-------- The data

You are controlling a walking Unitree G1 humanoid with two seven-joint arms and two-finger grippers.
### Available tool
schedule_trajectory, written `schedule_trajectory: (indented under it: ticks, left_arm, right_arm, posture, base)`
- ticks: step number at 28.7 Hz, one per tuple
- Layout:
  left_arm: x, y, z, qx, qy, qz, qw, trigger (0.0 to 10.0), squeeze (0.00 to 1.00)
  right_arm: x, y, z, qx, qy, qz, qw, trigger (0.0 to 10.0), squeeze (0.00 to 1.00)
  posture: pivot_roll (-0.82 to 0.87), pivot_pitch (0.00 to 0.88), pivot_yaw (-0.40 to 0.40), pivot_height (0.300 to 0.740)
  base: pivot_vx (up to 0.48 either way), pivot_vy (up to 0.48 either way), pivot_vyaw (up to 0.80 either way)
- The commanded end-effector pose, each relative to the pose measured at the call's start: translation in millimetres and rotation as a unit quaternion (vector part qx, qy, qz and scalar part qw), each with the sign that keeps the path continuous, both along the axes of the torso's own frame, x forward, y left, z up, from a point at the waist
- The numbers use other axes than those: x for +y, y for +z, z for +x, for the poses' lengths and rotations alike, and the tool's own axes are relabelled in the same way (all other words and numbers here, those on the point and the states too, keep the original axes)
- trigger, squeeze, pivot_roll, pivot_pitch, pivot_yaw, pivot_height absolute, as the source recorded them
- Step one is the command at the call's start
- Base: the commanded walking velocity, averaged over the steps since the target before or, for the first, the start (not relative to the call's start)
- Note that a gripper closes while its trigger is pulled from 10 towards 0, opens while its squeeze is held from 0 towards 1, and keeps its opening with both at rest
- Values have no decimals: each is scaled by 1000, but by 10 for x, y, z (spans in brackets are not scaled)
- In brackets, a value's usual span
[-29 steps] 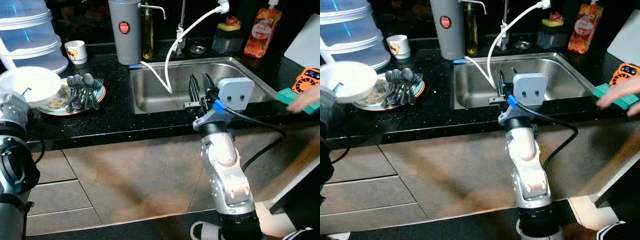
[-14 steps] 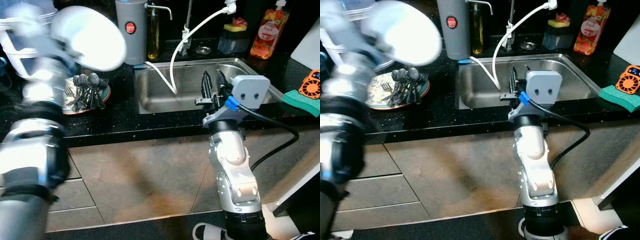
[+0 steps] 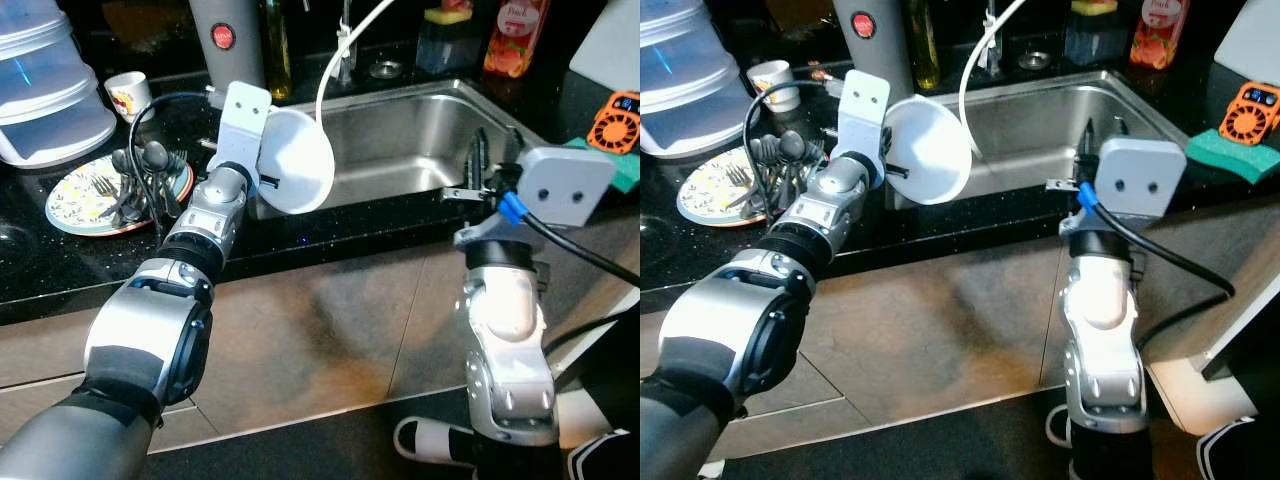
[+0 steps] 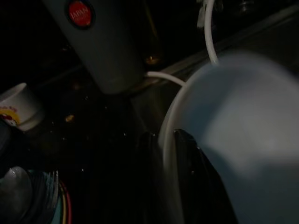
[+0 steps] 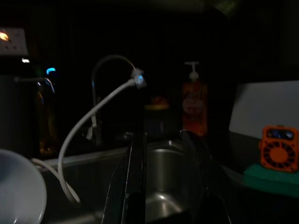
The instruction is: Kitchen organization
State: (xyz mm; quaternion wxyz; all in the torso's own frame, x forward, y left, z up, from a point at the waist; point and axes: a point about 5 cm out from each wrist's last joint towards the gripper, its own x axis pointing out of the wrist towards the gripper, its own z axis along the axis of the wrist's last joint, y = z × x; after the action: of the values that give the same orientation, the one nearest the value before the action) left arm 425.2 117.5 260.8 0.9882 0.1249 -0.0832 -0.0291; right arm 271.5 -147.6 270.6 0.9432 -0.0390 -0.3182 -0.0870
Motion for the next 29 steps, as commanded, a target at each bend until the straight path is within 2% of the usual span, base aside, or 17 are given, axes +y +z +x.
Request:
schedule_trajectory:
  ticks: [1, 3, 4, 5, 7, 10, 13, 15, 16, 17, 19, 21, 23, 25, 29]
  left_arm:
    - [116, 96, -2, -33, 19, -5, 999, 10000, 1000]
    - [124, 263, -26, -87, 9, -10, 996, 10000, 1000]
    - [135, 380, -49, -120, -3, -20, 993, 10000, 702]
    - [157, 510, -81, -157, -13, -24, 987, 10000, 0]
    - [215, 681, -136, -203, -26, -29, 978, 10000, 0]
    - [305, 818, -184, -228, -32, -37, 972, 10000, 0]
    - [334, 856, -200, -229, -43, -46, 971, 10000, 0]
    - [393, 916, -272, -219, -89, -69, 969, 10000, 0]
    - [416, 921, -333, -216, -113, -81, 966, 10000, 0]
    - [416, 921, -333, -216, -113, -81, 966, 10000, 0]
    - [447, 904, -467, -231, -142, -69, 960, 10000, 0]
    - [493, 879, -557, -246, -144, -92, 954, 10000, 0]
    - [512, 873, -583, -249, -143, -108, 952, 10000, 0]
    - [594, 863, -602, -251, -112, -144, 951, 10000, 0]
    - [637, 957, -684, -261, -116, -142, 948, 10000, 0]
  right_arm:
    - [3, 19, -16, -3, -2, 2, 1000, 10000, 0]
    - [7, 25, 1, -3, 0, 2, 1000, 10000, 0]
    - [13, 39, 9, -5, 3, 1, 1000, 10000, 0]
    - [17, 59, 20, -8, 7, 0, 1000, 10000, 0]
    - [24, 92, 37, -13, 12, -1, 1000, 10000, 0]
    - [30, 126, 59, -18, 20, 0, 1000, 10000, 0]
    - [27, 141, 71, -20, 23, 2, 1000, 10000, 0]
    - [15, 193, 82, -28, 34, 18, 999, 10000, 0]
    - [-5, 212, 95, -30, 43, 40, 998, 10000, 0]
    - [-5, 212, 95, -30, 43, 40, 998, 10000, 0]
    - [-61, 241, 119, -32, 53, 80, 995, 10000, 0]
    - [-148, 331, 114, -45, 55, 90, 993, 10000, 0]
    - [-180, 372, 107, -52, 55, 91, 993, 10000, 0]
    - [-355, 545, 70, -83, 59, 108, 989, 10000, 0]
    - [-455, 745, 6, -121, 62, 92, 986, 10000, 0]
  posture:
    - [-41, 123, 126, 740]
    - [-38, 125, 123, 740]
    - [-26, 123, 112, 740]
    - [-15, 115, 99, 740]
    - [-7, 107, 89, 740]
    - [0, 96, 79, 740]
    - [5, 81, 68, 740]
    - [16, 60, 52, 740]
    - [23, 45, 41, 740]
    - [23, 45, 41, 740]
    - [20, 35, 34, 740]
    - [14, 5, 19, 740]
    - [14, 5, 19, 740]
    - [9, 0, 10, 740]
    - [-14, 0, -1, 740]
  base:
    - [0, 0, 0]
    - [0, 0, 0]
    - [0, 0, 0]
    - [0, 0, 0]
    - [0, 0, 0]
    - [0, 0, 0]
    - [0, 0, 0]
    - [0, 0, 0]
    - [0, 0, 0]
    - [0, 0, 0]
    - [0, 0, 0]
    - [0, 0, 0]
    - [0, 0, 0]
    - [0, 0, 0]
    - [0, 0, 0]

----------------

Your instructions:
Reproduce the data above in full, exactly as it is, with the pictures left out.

Response box:
You are controlling a walking Unitree G1 humanoid with two seven-joint arms and two-finger grippers.
### Available tool
schedule_trajectory, written `schedule_trajectory: (indented under it: ticks, left_arm, right_arm, posture, base)`
- ticks: step number at 28.7 Hz, one per tuple
- Layout:
  left_arm: x, y, z, qx, qy, qz, qw, trigger (0.0 to 10.0), squeeze (0.00 to 1.00)
  right_arm: x, y, z, qx, qy, qz, qw, trigger (0.0 to 10.0), squeeze (0.00 to 1.00)
  posture: pivot_roll (-0.82 to 0.87), pivot_pitch (0.00 to 0.88), pivot_yaw (-0.40 to 0.40), pivot_height (0.300 to 0.740)
  base: pivot_vx (up to 0.48 either way), pivot_vy (up to 0.48 either way), pivot_vyaw (up to 0.80 either way)
- The commanded end-effector pose, each relative to the pose measured at the call's start: translation in millimetres and rotation as a unit quaternion (vector part qx, qy, qz and scalar part qw), each with the sign that keeps the path continuous, both along the axes of the torso's own frame, x forward, y left, z up, from a point at the waist
- The numbers use other axes than those: x for +y, y for +z, z for +x, for the poses' lengths and rotations alike, and the tool's own axes are relabelled in the same way (all other words and numbers here, those on the point and the states too, keep the original axes)
- trigger, squeeze, pivot_roll, pivot_pitch, pivot_yaw, pivot_height absolute, as the source recorded them
- Step one is the command at the call's start
- Base: the commanded walking velocity, averaged over the steps since the target before or, for the first, the start (not relative to the call's start)
- Note that a gripper closes while its trigger is pulled from 10 towards 0, opens while its squeeze is held from 0 towards 1, and keeps its opening with both at rest
- Values have no decimals: each is scaled by 1000, but by 10 for x, y, z (spans in brackets are not scaled)
- In brackets, a value's usual span
[-29 steps] 
[-14 steps] 
[+0 steps] 
[+0 steps] 
[+0 steps] 
The instruction is: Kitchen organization
State: (xyz mm; quaternion wxyz; all in the torso's own frame, x forward, y left, z up, from a point at the waist; point and axes: a point about 5 cm out from each wrist's last joint towards the gripper, its own x axis pointing out of the wrist towards the gripper, its own z axis along the axis of the wrist's last joint, y = z × x; after the action: of the values that give the same orientation, the one nearest the value before the action) left arm 425.2 117.5 260.8 0.9882 0.1249 -0.0832 -0.0291; right arm 271.5 -147.6 270.6 0.9432 -0.0390 -0.3182 -0.0870
Motion for the next 29 steps, as commanded, a target at each bend until the straight path is within 2% of the usual span, base aside, or 17 are given, axes +y +z +x.
Request:
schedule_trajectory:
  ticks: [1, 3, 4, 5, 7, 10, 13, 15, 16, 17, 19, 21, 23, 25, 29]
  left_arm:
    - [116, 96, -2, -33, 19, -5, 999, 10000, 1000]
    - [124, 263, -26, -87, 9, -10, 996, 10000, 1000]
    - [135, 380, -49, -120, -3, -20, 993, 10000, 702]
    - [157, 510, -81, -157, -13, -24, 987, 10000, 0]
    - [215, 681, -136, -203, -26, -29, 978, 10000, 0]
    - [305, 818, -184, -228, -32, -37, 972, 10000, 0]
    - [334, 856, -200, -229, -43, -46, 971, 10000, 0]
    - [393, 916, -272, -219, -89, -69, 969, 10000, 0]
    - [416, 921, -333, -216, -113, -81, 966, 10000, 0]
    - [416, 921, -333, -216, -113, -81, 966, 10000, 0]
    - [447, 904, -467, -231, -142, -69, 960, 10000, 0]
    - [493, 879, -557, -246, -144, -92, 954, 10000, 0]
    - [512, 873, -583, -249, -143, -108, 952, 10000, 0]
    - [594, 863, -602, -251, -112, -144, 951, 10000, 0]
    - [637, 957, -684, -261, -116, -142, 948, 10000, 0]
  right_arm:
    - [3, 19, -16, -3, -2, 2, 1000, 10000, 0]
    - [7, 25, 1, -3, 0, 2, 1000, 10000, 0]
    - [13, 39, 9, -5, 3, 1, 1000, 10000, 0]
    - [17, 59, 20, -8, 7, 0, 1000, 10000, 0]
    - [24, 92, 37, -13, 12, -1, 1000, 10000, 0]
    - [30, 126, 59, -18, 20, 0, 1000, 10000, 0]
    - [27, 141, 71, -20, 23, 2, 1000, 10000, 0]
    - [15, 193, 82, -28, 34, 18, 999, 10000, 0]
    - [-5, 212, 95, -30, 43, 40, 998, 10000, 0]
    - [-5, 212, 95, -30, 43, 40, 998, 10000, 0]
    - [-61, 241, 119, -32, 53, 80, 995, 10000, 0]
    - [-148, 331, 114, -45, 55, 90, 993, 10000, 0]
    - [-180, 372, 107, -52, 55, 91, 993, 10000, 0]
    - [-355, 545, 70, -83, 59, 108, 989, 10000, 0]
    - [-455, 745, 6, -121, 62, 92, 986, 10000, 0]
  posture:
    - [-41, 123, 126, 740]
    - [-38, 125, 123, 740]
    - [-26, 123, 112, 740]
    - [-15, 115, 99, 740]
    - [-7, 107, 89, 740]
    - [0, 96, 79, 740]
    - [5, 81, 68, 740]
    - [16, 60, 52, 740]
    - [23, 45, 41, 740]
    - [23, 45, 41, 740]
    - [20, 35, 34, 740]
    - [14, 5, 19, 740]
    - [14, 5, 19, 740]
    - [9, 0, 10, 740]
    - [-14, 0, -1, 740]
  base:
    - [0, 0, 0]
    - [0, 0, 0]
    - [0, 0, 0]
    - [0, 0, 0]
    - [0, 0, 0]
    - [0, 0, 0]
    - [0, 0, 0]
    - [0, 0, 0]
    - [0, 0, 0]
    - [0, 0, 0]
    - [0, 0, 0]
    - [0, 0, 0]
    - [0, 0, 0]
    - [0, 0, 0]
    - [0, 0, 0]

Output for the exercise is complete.